14. "I Tried" — Caroline Says
I listen to this song when I do my Tennessee Williams cosplay.
13. "Audemar" — Young Thug feat. Tracy T
I got a ho but that bitch call me daddy my bitches I bought em some titties and asses!
12. "Big Lie" — Joyce Manor
The best Joyce Manor songs, like this one, sound like they were written by a teenage boy who had an affair with a suburban mom and now feels weird.
11. "Summer Games" — Drake
Soon we'll be able to assemble a whole album of Drake's chillwave songs so he can finally defeat Washed Up and Toro Y Moi.
10. "Say, Can You Hear" — Men I Trust
I've read this song's YouTube comments and a lot of men empathize with the lyrics, which is sad because the lyrics are very mean, but I suppose they like that aspect of it.

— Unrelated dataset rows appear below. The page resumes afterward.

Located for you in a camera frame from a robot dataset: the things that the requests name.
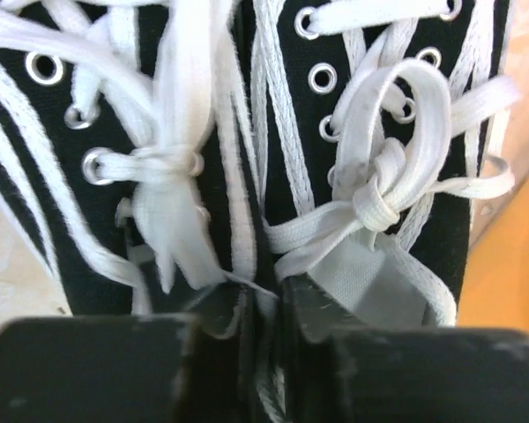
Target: pair of shoes
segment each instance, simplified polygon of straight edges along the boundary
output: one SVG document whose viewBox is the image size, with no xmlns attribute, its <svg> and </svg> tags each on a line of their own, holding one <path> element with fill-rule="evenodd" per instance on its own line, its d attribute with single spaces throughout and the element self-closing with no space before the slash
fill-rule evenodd
<svg viewBox="0 0 529 423">
<path fill-rule="evenodd" d="M 197 312 L 299 416 L 334 326 L 454 324 L 511 3 L 2 0 L 0 201 L 73 314 Z"/>
</svg>

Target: black shoe
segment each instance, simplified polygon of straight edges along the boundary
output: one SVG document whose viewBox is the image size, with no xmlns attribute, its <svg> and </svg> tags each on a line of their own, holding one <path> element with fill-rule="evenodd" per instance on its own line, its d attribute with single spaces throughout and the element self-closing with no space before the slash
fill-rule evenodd
<svg viewBox="0 0 529 423">
<path fill-rule="evenodd" d="M 325 362 L 309 348 L 334 327 L 455 323 L 467 198 L 512 186 L 494 149 L 497 176 L 478 178 L 488 118 L 518 98 L 496 76 L 512 2 L 446 3 L 253 0 L 257 186 L 283 279 L 288 419 Z"/>
<path fill-rule="evenodd" d="M 247 400 L 277 284 L 227 11 L 28 3 L 0 9 L 2 203 L 72 314 L 196 312 Z"/>
</svg>

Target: shoe
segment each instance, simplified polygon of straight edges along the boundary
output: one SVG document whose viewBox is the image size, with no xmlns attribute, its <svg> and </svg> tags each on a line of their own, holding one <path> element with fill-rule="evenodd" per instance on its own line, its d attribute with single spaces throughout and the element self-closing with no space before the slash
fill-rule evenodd
<svg viewBox="0 0 529 423">
<path fill-rule="evenodd" d="M 500 75 L 512 2 L 253 6 L 257 189 L 284 288 L 280 367 L 287 419 L 307 421 L 330 360 L 312 350 L 335 327 L 456 321 L 469 199 L 513 186 L 487 148 L 488 118 L 519 96 Z M 479 176 L 483 161 L 495 175 Z"/>
<path fill-rule="evenodd" d="M 200 314 L 245 401 L 277 283 L 235 5 L 124 3 L 0 2 L 0 202 L 72 314 Z"/>
</svg>

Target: shoelace bow
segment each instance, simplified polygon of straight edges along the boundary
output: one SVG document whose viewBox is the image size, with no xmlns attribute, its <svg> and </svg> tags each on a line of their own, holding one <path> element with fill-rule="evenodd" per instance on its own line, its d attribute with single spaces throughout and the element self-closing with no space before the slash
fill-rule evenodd
<svg viewBox="0 0 529 423">
<path fill-rule="evenodd" d="M 232 229 L 234 235 L 239 233 L 234 238 L 249 240 L 233 246 L 234 276 L 219 266 L 192 179 L 203 168 L 198 152 L 217 119 L 226 151 L 227 178 L 242 185 L 234 110 L 245 114 L 240 117 L 242 134 L 247 137 L 250 130 L 235 47 L 228 32 L 235 2 L 172 2 L 172 19 L 160 40 L 153 80 L 138 71 L 138 35 L 130 30 L 137 30 L 137 11 L 129 6 L 168 5 L 168 1 L 90 0 L 91 4 L 126 6 L 113 7 L 93 24 L 75 2 L 44 2 L 62 31 L 11 13 L 31 3 L 35 1 L 0 2 L 0 48 L 36 51 L 76 64 L 67 124 L 74 123 L 75 115 L 80 115 L 83 123 L 93 119 L 98 113 L 98 97 L 104 93 L 137 148 L 130 155 L 106 149 L 93 151 L 87 165 L 97 168 L 89 172 L 89 181 L 99 185 L 138 182 L 133 215 L 155 252 L 163 290 L 169 292 L 173 285 L 175 264 L 194 288 L 222 282 L 226 277 L 253 285 L 249 281 L 254 276 L 254 240 L 249 212 L 242 209 L 246 206 L 244 186 L 235 186 L 236 191 L 228 193 L 232 218 L 238 222 Z M 13 105 L 9 109 L 15 113 Z M 50 145 L 29 147 L 47 155 L 49 151 L 44 149 L 52 151 Z M 44 174 L 53 173 L 63 181 L 58 166 L 36 161 L 45 167 Z M 83 167 L 86 174 L 86 160 Z M 87 232 L 86 223 L 75 211 L 72 193 L 65 186 L 61 188 L 65 200 L 59 203 L 68 207 L 65 203 L 69 198 L 75 204 L 69 207 L 66 219 L 85 260 L 100 274 L 133 286 L 134 311 L 149 312 L 150 301 L 137 266 L 107 251 Z"/>
<path fill-rule="evenodd" d="M 279 123 L 279 120 L 295 119 L 284 67 L 279 64 L 282 54 L 276 22 L 283 3 L 281 0 L 256 3 L 260 26 L 257 27 L 253 55 L 254 85 L 251 92 L 261 92 L 262 95 L 266 85 L 269 85 L 281 142 L 287 147 L 283 130 L 285 135 L 299 138 L 297 132 L 292 134 L 289 131 L 292 128 L 290 122 Z M 485 2 L 477 3 L 474 16 L 481 17 L 487 7 Z M 331 116 L 331 128 L 338 139 L 335 166 L 328 175 L 333 187 L 333 201 L 306 211 L 311 203 L 302 205 L 305 203 L 305 195 L 302 197 L 302 193 L 306 192 L 305 182 L 291 182 L 294 203 L 300 216 L 268 228 L 272 250 L 284 254 L 277 262 L 279 278 L 314 271 L 330 253 L 338 254 L 333 252 L 335 249 L 354 249 L 357 255 L 368 254 L 368 250 L 382 250 L 391 257 L 406 280 L 426 298 L 435 312 L 437 324 L 453 325 L 456 305 L 451 292 L 440 278 L 409 255 L 406 249 L 413 245 L 412 239 L 415 240 L 427 220 L 432 201 L 432 197 L 429 202 L 425 200 L 428 196 L 444 192 L 467 198 L 493 198 L 511 189 L 514 181 L 509 165 L 493 155 L 485 158 L 495 165 L 495 176 L 481 178 L 469 174 L 468 177 L 446 181 L 438 181 L 437 177 L 451 139 L 479 127 L 482 121 L 511 105 L 518 99 L 518 90 L 508 77 L 496 77 L 489 81 L 486 77 L 486 82 L 473 83 L 472 90 L 465 94 L 460 91 L 457 95 L 457 88 L 451 89 L 449 81 L 431 65 L 420 60 L 403 59 L 407 47 L 404 40 L 411 39 L 417 18 L 446 17 L 450 12 L 446 1 L 420 0 L 407 4 L 382 1 L 376 2 L 376 5 L 352 0 L 333 1 L 306 12 L 309 26 L 304 31 L 310 40 L 343 32 L 353 76 Z M 361 27 L 394 21 L 398 23 L 392 24 L 366 52 L 357 28 L 360 31 Z M 492 28 L 484 25 L 487 22 L 491 21 L 480 22 L 483 27 L 479 28 L 474 28 L 475 24 L 471 23 L 472 29 L 469 28 L 467 38 L 471 38 L 470 33 L 478 31 L 492 33 Z M 466 58 L 464 50 L 459 60 L 463 59 L 463 66 L 468 70 L 460 73 L 468 78 L 472 67 L 480 60 L 479 51 L 472 47 L 471 56 Z M 275 69 L 274 77 L 269 68 Z M 414 135 L 407 147 L 396 139 L 384 138 L 379 115 L 380 108 L 397 117 L 404 115 L 407 98 L 394 84 L 397 77 L 403 78 L 414 94 Z M 455 75 L 451 77 L 451 84 L 458 85 L 455 78 Z M 455 95 L 452 104 L 451 95 Z M 256 115 L 254 124 L 257 145 L 260 146 L 262 142 L 266 144 L 263 129 L 263 122 L 266 122 L 265 103 L 259 99 L 256 101 L 260 104 L 254 105 L 254 108 L 262 113 Z M 478 134 L 475 137 L 476 149 Z M 301 173 L 295 169 L 299 162 L 298 152 L 293 147 L 283 151 L 290 179 L 291 174 Z M 266 163 L 266 160 L 265 151 L 260 150 L 259 163 Z M 265 185 L 265 171 L 262 169 L 260 177 L 261 184 Z M 420 209 L 419 204 L 424 204 L 425 210 Z M 408 229 L 413 236 L 410 235 L 409 244 L 402 247 L 400 239 L 386 235 L 384 231 L 397 223 L 399 214 L 410 207 L 412 211 L 404 226 L 410 226 Z M 340 261 L 333 258 L 331 263 L 336 265 Z M 340 290 L 330 293 L 343 306 L 353 309 L 356 297 L 360 297 L 360 289 L 350 287 L 346 292 L 349 291 L 353 295 L 343 295 Z"/>
</svg>

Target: white shoelace
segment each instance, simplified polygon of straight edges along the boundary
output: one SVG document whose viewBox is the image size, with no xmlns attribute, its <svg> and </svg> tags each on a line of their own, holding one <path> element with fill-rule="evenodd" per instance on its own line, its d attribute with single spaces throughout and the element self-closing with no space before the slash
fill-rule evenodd
<svg viewBox="0 0 529 423">
<path fill-rule="evenodd" d="M 108 12 L 93 24 L 75 1 L 43 0 L 42 5 L 60 31 L 15 15 L 15 11 L 32 3 L 36 2 L 0 2 L 0 48 L 37 52 L 75 63 L 73 104 L 65 116 L 68 124 L 92 121 L 98 113 L 98 97 L 101 93 L 105 95 L 136 150 L 130 155 L 94 150 L 83 168 L 85 174 L 88 170 L 89 181 L 99 185 L 138 182 L 133 215 L 146 243 L 155 252 L 163 290 L 168 293 L 173 285 L 175 264 L 194 288 L 223 282 L 226 277 L 252 285 L 256 248 L 239 158 L 237 118 L 252 169 L 255 154 L 249 141 L 250 122 L 241 72 L 228 31 L 236 2 L 170 2 L 172 18 L 160 40 L 153 80 L 138 71 L 136 6 L 168 6 L 168 0 L 88 0 L 90 4 L 108 6 Z M 39 116 L 1 64 L 0 102 L 18 126 L 82 257 L 101 275 L 134 288 L 134 312 L 150 312 L 150 300 L 138 267 L 102 247 L 93 236 Z M 75 122 L 78 113 L 82 122 Z M 193 180 L 203 169 L 199 151 L 214 121 L 218 125 L 229 210 L 234 222 L 235 275 L 219 266 L 206 222 L 199 212 L 203 205 Z M 42 209 L 1 127 L 0 161 L 35 216 L 49 266 L 60 279 Z"/>
<path fill-rule="evenodd" d="M 477 175 L 481 122 L 518 99 L 518 90 L 509 78 L 488 81 L 493 2 L 476 1 L 449 81 L 433 66 L 404 59 L 404 54 L 417 19 L 440 15 L 445 20 L 453 19 L 462 6 L 459 0 L 454 2 L 454 11 L 450 11 L 446 0 L 333 0 L 302 10 L 302 16 L 309 17 L 309 25 L 303 27 L 296 18 L 294 30 L 309 42 L 342 33 L 353 73 L 331 117 L 332 131 L 339 142 L 335 166 L 329 174 L 333 201 L 315 208 L 276 28 L 285 1 L 255 2 L 257 36 L 251 75 L 261 195 L 265 192 L 267 166 L 268 86 L 299 215 L 268 228 L 273 251 L 284 254 L 276 267 L 279 278 L 307 272 L 333 298 L 353 310 L 368 288 L 364 279 L 377 271 L 371 262 L 381 265 L 390 259 L 427 300 L 436 323 L 453 325 L 456 305 L 451 292 L 407 251 L 428 219 L 435 193 L 492 198 L 513 186 L 510 167 L 499 157 L 486 157 L 496 167 L 495 176 Z M 367 52 L 362 28 L 387 23 L 391 23 L 389 28 Z M 463 93 L 471 76 L 472 89 Z M 398 119 L 404 116 L 408 99 L 393 84 L 397 77 L 402 77 L 414 94 L 414 103 L 409 104 L 414 109 L 415 128 L 407 147 L 384 137 L 379 114 L 383 108 Z M 451 139 L 463 133 L 467 177 L 440 182 L 437 176 Z M 410 207 L 398 235 L 384 234 Z"/>
</svg>

9. "DOH DOH" — Future feat. Young Scooter
Future is our greatest living rock star, but in this song he is rapping.
8. "Dropout" — NBA Youngboy
NBA Youngboy also wins Best Use of a Slur for Master the Day of Judgement cut "Get Right."
7. "Gucci Flip Flops" — Bhad Bhabie feat. Lil Yachty
Bhad Bhabie is the goat and this beat sounds like Young-Adult Boards of Canada.
6. "It Was All Fields Around Here When I Was a Kid" — Helena Hauff
This would be the Megaman soundtrack if Megaman had my brother's constitution.
5. "New Patek" — Lil Uzi Vert
Lil Uzi Vert please watch Neon Genesis Evangelion it's coming to Netflix.
4. "Life is Beautiful" — Lil Peep
RIP Leonard Cohen.
3. "thank u, next" — Ariana Grande
Imagine if… nevermind.
2. "In My Feelings" —Drake
1. "Nice for What" — Drake
Drake is Michael Jackson and that's why Kanye is jealous.